> **DIRECTIONS FOR THIS TASK**
Line by line, reproduce exactly the beginning of the listing below, ending with the line that contains "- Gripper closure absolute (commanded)" and adding nothing.
- - - - -
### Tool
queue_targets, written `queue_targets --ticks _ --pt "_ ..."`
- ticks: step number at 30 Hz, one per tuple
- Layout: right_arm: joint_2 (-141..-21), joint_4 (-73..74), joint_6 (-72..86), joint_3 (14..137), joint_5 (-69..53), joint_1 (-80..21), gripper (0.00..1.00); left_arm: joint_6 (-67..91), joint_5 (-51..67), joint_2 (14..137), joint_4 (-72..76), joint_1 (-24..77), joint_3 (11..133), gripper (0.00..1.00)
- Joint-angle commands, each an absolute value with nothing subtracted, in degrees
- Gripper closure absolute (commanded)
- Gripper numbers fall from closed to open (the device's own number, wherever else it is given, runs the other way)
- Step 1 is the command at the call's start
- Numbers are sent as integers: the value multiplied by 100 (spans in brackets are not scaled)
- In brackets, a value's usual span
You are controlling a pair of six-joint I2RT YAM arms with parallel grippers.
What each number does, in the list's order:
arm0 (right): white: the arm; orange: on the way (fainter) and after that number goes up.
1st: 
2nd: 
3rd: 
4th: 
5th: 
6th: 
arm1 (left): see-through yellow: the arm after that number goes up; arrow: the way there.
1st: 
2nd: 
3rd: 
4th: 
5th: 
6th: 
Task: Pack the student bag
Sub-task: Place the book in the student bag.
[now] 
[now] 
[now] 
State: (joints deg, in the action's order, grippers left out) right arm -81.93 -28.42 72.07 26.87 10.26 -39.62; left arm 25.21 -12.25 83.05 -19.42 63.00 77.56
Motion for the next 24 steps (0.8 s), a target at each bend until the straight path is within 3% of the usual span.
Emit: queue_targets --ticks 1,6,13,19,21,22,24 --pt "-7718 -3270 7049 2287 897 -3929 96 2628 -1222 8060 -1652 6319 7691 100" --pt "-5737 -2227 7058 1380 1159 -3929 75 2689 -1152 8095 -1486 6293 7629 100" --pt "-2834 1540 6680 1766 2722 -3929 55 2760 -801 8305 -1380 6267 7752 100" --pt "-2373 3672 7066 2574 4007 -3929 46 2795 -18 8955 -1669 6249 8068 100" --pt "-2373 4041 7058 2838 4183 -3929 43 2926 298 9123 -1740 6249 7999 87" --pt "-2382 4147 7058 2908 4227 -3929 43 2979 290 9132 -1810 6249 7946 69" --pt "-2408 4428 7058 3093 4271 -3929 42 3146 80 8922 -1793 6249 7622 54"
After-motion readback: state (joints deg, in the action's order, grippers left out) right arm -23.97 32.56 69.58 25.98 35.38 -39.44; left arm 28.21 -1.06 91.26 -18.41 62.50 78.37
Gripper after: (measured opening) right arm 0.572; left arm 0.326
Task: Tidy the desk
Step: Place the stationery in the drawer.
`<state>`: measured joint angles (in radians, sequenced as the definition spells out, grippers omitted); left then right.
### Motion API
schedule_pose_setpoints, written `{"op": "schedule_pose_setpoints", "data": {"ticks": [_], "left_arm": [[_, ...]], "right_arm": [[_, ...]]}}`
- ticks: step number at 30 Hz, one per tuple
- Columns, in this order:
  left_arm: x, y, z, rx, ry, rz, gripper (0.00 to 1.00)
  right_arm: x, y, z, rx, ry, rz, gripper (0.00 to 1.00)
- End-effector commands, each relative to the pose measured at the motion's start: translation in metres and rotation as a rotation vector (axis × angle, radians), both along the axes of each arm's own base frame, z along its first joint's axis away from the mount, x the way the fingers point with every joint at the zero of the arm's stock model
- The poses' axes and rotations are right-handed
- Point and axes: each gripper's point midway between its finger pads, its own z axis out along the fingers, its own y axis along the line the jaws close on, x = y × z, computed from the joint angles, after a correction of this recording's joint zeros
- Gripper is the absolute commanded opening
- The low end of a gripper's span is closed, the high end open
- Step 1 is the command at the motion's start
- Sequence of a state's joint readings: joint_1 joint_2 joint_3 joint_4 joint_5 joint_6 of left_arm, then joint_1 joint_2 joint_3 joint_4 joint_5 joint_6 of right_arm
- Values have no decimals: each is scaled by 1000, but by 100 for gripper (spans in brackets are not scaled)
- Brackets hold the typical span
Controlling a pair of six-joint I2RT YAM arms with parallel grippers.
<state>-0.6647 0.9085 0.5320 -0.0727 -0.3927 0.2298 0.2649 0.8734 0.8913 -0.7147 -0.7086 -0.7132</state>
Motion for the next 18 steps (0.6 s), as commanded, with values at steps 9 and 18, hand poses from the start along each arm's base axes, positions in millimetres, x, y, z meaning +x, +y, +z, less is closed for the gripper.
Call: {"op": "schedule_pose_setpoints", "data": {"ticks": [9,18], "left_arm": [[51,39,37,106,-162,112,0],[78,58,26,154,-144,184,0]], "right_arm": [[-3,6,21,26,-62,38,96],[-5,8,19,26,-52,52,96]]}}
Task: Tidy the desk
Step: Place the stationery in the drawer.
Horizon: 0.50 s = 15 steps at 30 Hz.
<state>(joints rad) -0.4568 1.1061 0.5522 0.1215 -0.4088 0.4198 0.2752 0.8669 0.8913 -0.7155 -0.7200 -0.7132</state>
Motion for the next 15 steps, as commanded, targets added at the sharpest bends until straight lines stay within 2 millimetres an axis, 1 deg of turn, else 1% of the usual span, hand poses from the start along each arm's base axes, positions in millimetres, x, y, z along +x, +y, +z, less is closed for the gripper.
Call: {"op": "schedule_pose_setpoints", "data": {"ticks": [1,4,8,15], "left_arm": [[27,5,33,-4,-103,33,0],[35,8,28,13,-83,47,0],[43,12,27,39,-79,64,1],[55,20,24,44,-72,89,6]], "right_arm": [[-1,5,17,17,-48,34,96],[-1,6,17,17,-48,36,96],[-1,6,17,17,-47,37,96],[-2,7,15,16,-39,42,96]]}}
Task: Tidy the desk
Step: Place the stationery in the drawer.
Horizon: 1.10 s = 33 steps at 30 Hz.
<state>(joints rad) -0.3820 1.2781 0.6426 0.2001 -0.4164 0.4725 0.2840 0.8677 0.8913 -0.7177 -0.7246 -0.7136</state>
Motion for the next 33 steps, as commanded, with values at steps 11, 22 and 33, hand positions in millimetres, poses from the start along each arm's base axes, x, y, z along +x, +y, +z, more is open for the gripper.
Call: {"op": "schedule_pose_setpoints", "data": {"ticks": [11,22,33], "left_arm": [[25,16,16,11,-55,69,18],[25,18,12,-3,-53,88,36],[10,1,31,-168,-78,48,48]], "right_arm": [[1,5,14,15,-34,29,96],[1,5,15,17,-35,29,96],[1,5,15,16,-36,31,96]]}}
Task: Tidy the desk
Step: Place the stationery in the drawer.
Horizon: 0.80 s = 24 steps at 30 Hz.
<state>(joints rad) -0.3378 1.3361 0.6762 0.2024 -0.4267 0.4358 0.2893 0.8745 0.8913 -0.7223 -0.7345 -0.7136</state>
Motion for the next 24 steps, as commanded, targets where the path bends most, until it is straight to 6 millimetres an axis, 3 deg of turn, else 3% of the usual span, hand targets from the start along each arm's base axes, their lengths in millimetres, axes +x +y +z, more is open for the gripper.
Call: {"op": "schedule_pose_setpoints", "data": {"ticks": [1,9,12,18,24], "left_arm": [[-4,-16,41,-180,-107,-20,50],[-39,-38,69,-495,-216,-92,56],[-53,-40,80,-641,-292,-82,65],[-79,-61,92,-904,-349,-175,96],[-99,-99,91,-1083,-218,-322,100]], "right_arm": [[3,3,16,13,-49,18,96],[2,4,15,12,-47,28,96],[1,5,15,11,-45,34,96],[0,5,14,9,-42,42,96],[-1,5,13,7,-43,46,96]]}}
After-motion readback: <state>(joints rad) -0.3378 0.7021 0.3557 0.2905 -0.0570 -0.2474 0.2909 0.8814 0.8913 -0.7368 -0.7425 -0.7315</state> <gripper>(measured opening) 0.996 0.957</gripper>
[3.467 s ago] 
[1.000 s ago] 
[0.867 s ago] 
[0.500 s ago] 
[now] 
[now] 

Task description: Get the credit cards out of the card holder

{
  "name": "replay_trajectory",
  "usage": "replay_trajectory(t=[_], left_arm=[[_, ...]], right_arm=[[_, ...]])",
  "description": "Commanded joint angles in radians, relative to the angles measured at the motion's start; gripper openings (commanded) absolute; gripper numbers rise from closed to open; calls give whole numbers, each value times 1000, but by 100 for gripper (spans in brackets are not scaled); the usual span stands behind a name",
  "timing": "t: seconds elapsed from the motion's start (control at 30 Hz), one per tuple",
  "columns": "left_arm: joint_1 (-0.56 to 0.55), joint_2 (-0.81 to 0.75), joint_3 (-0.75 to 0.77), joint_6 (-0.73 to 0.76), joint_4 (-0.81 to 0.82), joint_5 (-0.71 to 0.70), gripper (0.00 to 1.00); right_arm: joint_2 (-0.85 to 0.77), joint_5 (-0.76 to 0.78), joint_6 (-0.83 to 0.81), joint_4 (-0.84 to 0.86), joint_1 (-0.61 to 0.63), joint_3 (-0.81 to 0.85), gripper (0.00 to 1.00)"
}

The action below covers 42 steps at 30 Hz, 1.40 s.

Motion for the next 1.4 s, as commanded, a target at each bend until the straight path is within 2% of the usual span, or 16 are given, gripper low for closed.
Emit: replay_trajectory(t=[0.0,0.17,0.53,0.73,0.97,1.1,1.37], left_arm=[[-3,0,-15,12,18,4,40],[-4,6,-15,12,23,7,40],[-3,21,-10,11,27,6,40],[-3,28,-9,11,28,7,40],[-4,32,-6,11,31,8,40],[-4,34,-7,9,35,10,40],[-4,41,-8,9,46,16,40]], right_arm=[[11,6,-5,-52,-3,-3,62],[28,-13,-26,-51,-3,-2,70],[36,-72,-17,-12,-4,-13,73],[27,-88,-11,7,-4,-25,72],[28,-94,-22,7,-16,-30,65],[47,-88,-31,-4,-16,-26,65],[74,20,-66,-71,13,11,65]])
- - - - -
> **ANSWER TO THE EXERCISE**
### Tool
queue_targets, written `queue_targets --ticks _ --pt "_ ..."`
- ticks: step number at 30 Hz, one per tuple
- Layout: right_arm: joint_2 (-141..-21), joint_4 (-73..74), joint_6 (-72..86), joint_3 (14..137), joint_5 (-69..53), joint_1 (-80..21), gripper (0.00..1.00); left_arm: joint_6 (-67..91), joint_5 (-51..67), joint_2 (14..137), joint_4 (-72..76), joint_1 (-24..77), joint_3 (11..133), gripper (0.00..1.00)
- Joint-angle commands, each an absolute value with nothing subtracted, in degrees
- Gripper closure absolute (commanded)

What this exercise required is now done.